Authentic protectionism lies in applying a dynamic, sensitive mix of policy measures covering content incentives, taxation, finance, censorship, locational and operational aspects while permitting overseas competition with reasonable, and not arbitrary standards to restrict content considered offensive to social and religious norms.
Though it needs to be remembered that despite incentives and protective measures provided by the British, French and German governments to their own cinema industries, the onslaught of American cinema affected the growth of cinema in these three countries in recent years.
State-owned PTV has enjoyed a monopoly from the late 1960s to about 1990 when the STN channel began transmission. PTV has rendered valuable service as the first Pakistani TV channel, training hundreds of technical specialists and thousands of creative artistes articulating and personifying some of our finer features.
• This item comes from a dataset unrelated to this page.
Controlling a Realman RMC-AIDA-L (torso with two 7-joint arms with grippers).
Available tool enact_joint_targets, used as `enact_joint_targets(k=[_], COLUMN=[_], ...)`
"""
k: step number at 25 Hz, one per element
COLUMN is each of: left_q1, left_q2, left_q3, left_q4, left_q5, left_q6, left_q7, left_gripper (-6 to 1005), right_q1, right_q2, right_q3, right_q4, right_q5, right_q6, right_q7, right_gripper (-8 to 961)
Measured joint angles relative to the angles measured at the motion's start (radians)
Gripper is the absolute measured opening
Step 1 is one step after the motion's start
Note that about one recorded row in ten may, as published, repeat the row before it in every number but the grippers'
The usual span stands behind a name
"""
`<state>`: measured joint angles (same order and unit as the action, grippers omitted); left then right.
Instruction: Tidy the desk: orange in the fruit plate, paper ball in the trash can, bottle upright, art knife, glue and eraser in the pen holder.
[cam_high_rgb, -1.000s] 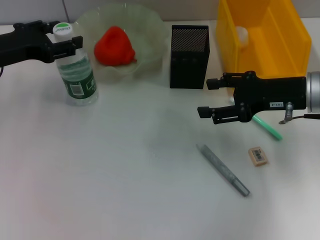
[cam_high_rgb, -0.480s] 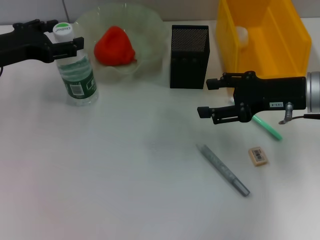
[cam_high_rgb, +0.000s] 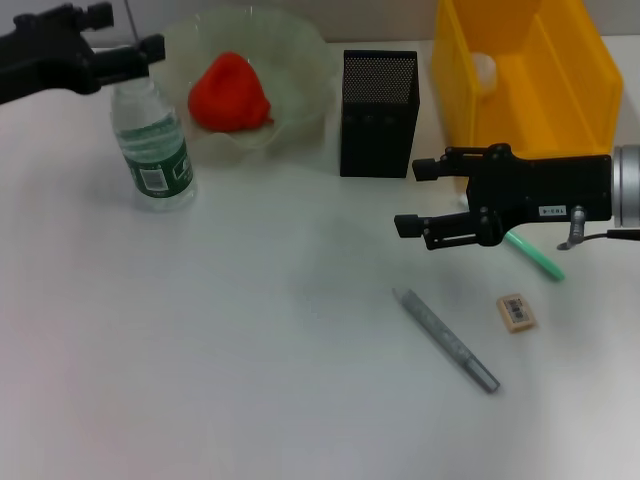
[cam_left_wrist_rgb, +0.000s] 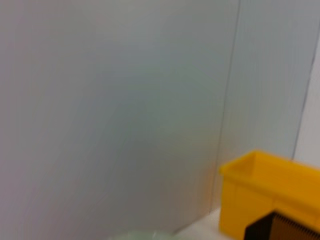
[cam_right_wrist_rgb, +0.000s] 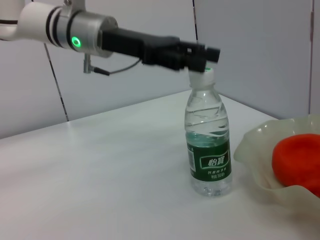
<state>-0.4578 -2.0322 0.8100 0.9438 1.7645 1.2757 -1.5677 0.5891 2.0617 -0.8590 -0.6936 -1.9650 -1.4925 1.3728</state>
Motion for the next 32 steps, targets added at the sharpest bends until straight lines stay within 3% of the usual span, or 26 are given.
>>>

Notwithstanding its flaws, PTV continues to offer exclusive content in some subjects. And it has an unmatched archive! However, the monopoly instrument should be buried deep in a shaft and solidly cemented over because it is completely out of synch with a world in which freedom of media choice are now globally recognised principles, even if not yet implemented everywhere.
Protectionism hurts the very entity sought to be shielded. As it is, a couple of the new private TV channels sometimes seem like alter egos of Indian originals.
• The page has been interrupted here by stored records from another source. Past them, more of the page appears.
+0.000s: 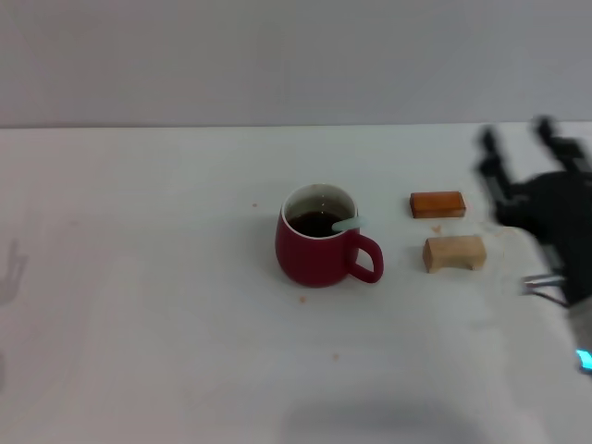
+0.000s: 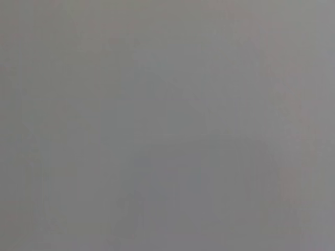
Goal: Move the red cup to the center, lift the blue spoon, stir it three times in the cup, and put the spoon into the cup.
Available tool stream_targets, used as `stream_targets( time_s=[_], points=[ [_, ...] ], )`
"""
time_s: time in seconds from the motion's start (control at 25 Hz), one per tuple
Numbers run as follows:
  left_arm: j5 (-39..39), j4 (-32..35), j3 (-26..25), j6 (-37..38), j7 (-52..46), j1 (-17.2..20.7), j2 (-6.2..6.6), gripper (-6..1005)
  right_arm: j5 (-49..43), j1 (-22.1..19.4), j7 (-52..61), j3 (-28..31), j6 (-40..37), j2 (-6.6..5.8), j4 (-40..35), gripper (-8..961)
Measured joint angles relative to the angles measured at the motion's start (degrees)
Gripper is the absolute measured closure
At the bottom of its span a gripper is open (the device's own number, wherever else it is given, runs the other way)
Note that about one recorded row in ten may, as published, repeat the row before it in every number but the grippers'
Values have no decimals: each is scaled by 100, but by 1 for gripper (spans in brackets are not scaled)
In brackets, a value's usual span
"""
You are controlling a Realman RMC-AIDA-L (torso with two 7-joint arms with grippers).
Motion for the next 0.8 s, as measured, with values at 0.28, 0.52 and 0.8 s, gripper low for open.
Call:
stream_targets(
  time_s=[0.28, 0.52, 0.8],
  points=[
    [-14, -9, -48, 13, -56, 0, 5, 152, 683, -636, 7, 637, -819, -10, -515, 322],
    [-20, -17, -58, 180, -155, 15, -1, 152, 1535, -836, 210, 631, -1934, 10, -1206, 157],
    [-22, -18, -59, 428, -298, 49, -5, 152, 1662, -778, 1171, 639, -2151, 7, -1875, 156]
  ],
)
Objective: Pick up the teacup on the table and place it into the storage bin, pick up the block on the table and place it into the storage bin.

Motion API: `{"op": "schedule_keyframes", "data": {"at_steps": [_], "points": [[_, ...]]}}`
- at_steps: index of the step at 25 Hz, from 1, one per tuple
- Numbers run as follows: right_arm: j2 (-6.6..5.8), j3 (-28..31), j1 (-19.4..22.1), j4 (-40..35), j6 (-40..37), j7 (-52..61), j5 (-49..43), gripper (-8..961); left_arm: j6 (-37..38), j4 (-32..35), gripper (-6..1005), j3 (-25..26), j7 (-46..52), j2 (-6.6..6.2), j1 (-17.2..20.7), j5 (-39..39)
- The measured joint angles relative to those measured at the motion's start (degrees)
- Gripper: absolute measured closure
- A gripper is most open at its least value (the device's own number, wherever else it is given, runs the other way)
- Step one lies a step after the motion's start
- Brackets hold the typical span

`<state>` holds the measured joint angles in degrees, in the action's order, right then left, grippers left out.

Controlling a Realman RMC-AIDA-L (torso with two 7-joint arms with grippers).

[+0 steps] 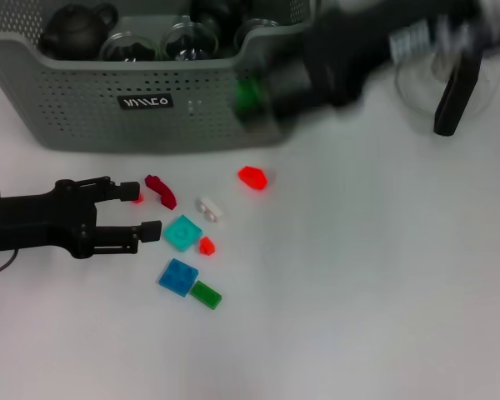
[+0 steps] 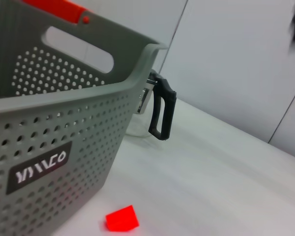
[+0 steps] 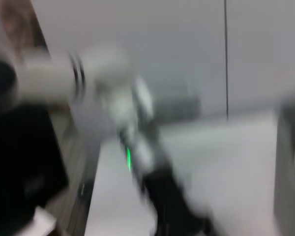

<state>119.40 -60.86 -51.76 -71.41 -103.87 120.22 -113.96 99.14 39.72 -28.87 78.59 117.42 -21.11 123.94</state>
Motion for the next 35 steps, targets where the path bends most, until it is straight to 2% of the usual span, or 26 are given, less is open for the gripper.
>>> {"op": "schedule_keyframes", "data": {"at_steps": [2,4,5,6,10,12,18,21,26,30,35], "points": [[-0.44,1.45,-2.95,-0.88,2.31,1.58,1.62,436,0.01,0.00,140,0.02,-0.22,-0.02,-0.09,0.00],[-0.66,2.29,-6.15,0.37,8.28,1.97,0.33,428,-0.01,-0.01,140,0.03,-0.64,0.03,-0.39,-0.01],[-0.90,2.52,-9.56,4.84,16.24,1.40,-2.58,424,0.00,-0.03,140,-0.03,-0.79,0.13,-0.60,-0.03],[-0.90,2.52,-9.56,4.84,16.24,1.40,-2.58,420,0.00,-0.05,140,-0.09,-0.84,0.25,-0.80,-0.04],[-2.05,2.20,-15.76,16.53,28.09,-2.11,-7.83,405,0.29,-0.24,139,-0.34,-0.84,0.54,-1.64,-0.05],[-2.25,2.14,-18.02,22.24,32.31,-4.20,-9.98,397,0.39,-0.37,139,-0.36,-0.84,0.57,-1.83,-0.09],[-1.17,-0.72,-19.75,30.36,41.45,-5.52,-16.07,374,0.39,-0.43,139,-0.40,-0.83,1.16,-2.23,-0.44],[-0.92,-1.64,-19.22,30.84,42.65,-5.86,-16.16,314,0.22,-0.53,139,-0.40,-0.83,1.19,-2.28,-0.45],[-0.78,-1.77,-17.04,26.15,38.42,-6.49,-15.47,213,0.46,-0.47,139,-0.24,-0.79,1.15,-2.48,-0.47],[-0.92,-1.43,-11.47,15.55,25.02,-7.35,-10.61,132,0.63,-0.40,139,-0.36,-0.73,1.11,-2.84,-0.39],[-0.42,-1.62,-0.91,0.63,6.49,-7.86,-4.26,4,0.55,-0.40,139,-0.47,-0.74,1.11,-3.04,-0.12]]}}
The paranoia is a phantom. Over the past two decades and more, the easy availability of Indian movies on video tape in every inhabited nook and corner of Pakistan may have wasted millions of hours of viewing time on innocuous and banal material — with some rare exceptions.
Yet Indian movies have not made an iota of difference to the simultaneous evolution of a sense of Pakistaniat, a deepening of national identity and pride at being Pakistani. If there were any gaps left, 9/11 has filled them!
Unlike the military sphere, in media propaganda we do face huge asymmetry. Whereas one Pakistani for every three Indian soldiers reflects a recognised, deterrent number, there is no equivalent ratio in TV channels. And how can there be, with the dozens of major languages (and the corresponding number of TV channels) spoken across India, compared to fewer languages in Pakistan.
There is certainly an insidious aspect to the way in which, between the song and dance, Indian media seek to undermine the rationale that validates and motivates Pakistaniat.
In creative content terms, we therefore need to develop the media equivalent of nuclear weapons so as to equalise and neutralise the Indian superiority in conventional numbers and the attempts to corrode our persona.
We also have a remarkable propaganda weapon of our own, much maligned and under-estimated. Of the several hundreds of TV channels spinning images across our planet today, PTV is the only one that provides a daily report on the brutal reality of Indian-occupied Kashmir, including the daily body count and voice-casts from leaders in Srinagar. However predictable this may be, the fact is that the truth hurts India plenty. This is why, post-13 December 2001, it was the Indians who banned PTV, obliging a Pakistani response. Previously, as well as presently, a range of coercive means are used to discourage cable operators across India from distributing PTV.
When propaganda includes cleverly concealed and malicious disinformation, the effect can be dangerous and destabilising well before it is detected by its targets.
We should remain on guard. We must give back as good — or bad — as we get.
Let viewers choose to see — or switch off Indian channels. Pakistani people, identity and media have strengths that surpass cables, dishes and dances.